I reach into my backpack and begin to fumble through a stack of white papers. Dad is flipping between a cooking and a travel show.
"What are you doing over there?" he asks. "What is all that?"
"I'm grading papers."
He lifts his head for a better view. "They're typed?"
"All typed."
His face saddens. "That's terrible." I think he might cry. He rests his head on the pillow. "Cursive writing was such a beautiful way to correspond."
"No one writes in cursive anymore, Dad."
He thinks about this. "That's terrible."
On the TV, Emeril is showing us how to make chicken a la king. "Oooh, that looks good," I say.
"I thought you were grading," he says.
"I'm multitasking, Dad."
"Right," he says, a man flat on his back in diapers, with an ice pack on his shoulder and a yellow blanket, as soft as a baby's, draped across his partially paralyzed leg, and with a left hand purple, swollen and useless for the remaining years of his life. "And I'm on the cusp."
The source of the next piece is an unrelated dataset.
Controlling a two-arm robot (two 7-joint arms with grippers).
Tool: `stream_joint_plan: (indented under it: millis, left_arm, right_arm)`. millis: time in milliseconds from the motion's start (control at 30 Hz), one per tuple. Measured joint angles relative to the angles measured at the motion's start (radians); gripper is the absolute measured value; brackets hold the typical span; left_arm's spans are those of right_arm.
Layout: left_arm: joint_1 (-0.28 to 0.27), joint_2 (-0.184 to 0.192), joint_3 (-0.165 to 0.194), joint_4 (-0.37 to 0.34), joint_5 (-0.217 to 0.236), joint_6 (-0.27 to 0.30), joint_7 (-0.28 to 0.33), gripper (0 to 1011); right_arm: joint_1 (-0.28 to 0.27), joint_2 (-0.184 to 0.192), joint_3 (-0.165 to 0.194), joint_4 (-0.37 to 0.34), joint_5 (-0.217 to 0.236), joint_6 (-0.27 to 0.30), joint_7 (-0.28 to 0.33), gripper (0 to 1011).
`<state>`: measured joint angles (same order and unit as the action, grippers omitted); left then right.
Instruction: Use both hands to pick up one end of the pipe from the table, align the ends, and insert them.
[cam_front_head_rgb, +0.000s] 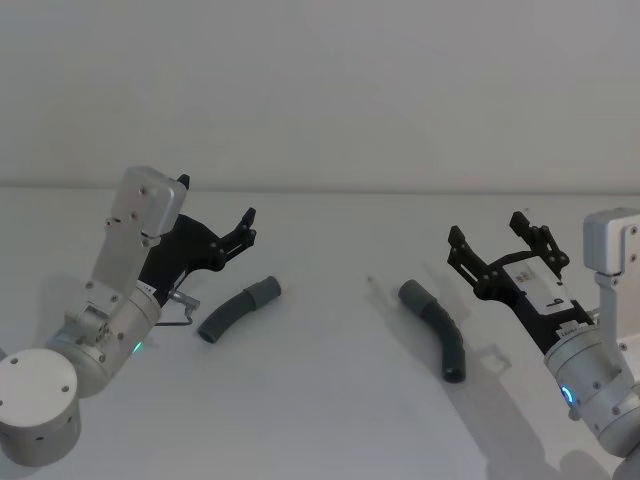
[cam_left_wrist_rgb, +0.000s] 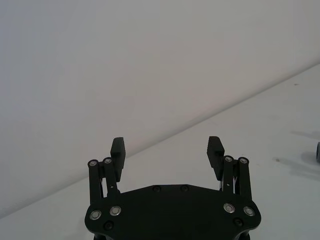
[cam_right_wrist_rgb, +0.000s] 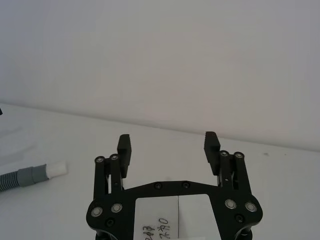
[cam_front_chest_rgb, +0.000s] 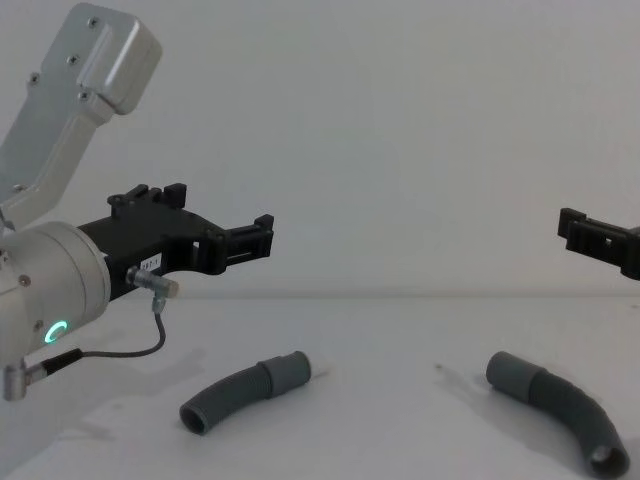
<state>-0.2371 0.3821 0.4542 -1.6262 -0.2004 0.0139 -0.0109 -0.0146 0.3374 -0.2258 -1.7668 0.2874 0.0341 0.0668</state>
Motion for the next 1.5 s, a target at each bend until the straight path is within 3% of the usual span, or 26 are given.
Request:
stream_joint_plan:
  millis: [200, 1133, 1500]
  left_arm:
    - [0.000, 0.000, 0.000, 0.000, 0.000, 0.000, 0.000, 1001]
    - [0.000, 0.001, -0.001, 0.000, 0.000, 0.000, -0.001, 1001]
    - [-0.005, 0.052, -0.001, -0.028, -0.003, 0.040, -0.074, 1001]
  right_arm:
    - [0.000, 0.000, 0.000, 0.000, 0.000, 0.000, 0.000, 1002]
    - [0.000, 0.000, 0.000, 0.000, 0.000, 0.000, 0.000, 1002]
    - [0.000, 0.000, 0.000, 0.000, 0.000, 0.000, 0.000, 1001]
Later, as I am driving along an empty South Carolina highway, I think about the word cusp: the singular point of a curve. Life has not been a circle at all, for us, but a series of curves. We stray apart. We intersect. The roping of a DNA chain. The smallest gesture -- one drink, one word too many -- catapults us in opposite directions. I did not think -- who could? -- that we would come together again in the soft blue light of an intensive care unit in a hospital in Las Vegas. As the sun sets behind the loblolly pines that line the highway, I know this: We are glad to be in each other's company. We are lucky.